→ Task item: Using the listing below, copy every line that mentions "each".

[Exercise data — start]

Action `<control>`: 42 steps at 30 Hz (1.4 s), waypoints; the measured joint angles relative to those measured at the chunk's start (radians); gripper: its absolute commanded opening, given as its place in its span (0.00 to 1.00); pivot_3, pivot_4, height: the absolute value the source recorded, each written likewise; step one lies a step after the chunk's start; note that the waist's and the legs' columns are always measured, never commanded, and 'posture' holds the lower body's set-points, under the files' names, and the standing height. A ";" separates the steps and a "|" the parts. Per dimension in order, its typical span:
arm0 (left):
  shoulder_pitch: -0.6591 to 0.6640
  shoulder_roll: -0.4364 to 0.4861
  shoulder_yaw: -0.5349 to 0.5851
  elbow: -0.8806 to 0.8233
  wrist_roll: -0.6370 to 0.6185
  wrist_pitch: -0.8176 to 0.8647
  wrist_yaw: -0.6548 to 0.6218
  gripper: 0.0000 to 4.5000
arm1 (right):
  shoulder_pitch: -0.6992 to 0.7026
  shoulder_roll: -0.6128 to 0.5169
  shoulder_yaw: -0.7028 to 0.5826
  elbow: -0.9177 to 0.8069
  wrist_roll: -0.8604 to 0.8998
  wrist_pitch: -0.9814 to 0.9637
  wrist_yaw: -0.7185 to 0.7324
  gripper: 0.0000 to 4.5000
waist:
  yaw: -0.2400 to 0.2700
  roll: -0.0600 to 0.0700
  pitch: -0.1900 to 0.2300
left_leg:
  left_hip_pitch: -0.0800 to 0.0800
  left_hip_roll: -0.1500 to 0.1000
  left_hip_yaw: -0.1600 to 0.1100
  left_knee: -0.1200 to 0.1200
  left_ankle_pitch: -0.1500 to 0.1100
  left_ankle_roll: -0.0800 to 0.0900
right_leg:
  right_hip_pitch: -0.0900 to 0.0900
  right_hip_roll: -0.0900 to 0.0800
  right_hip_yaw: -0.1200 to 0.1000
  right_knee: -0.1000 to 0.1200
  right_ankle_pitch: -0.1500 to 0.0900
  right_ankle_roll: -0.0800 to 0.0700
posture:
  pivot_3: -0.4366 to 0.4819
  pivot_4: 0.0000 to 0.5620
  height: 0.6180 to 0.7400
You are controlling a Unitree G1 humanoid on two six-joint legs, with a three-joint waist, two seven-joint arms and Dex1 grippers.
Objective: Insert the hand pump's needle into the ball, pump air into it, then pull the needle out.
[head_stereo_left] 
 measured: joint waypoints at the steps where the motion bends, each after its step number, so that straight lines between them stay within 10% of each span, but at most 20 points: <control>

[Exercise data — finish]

→ Result below:
Action `<control>`: 42 steps at 30 Hz (1.4 s), waypoints; the measured joint angles relative to those measured at the chunk's start (radians); gripper: its absolute commanded opening, given as its place in its span (0.00 to 1.00); pivot_3, pivot_4, height: the absolute value the source recorded, each written likewise; step one lies a step after the chunk's start; note that the waist's and the legs' columns are always measured, never commanded, and 'posture' holds the lower body's set-points, under the files' names, and the standing height. A ";" separates the steps and a "|" the parts. Per dimension in order, its typical span:
 measured: joint waypoints at the steps where the motion bends, each after its step number, so that straight lines between them stay within 10% of each span, but at most 20 points: <control>

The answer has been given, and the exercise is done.